* WORK INSTRUCTION:
Copy, from the entries below, each line where the word "points" can be found.
[DATA EXTRACTS]
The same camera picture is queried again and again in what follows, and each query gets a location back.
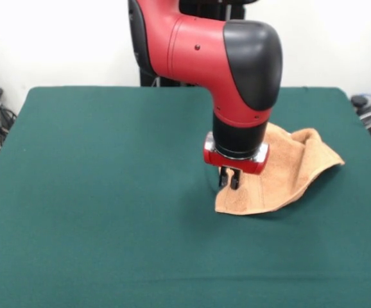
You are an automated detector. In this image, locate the dark green table cloth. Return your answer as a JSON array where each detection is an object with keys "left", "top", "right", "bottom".
[{"left": 0, "top": 85, "right": 371, "bottom": 308}]

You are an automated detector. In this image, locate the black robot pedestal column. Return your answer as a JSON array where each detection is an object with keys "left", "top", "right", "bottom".
[{"left": 139, "top": 0, "right": 247, "bottom": 87}]

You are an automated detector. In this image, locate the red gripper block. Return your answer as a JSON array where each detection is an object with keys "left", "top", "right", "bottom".
[{"left": 203, "top": 132, "right": 270, "bottom": 191}]

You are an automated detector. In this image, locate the tan terry towel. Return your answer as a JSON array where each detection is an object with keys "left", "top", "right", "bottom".
[{"left": 214, "top": 123, "right": 346, "bottom": 216}]

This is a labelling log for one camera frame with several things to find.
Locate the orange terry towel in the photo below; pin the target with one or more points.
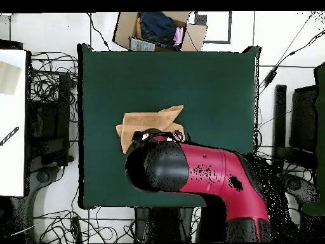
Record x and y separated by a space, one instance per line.
142 122

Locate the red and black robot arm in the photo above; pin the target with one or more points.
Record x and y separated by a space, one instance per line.
210 170

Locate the dark green table cloth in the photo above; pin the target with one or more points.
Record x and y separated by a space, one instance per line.
152 76

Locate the printed paper label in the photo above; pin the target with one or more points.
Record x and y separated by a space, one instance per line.
142 45

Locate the pink garment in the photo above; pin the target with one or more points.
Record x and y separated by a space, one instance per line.
178 36

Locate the black equipment stand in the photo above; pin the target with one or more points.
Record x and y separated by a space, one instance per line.
279 114
63 101

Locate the blue jeans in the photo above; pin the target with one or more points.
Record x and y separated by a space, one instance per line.
157 28

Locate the tan cloth in box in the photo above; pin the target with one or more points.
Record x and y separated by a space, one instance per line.
138 29

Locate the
[/DATA EXTRACTS]
* ANSWER FOR THE TASK:
Locate the orange terry towel in the photo below; pin the target with one or more points.
Locate the red and black robot arm in the photo above; pin the target with one or more points.
Locate the dark green table cloth in the photo above; pin the target with one or more points.
Locate the printed paper label in the photo above; pin the target with one or more points.
Locate the pink garment in the photo above; pin the target with one or more points.
Locate the black equipment stand in the photo above; pin the target with one or more points.
Locate the blue jeans in the photo above; pin the target with one or more points.
Locate the tan cloth in box in the photo above; pin the target with one or more points.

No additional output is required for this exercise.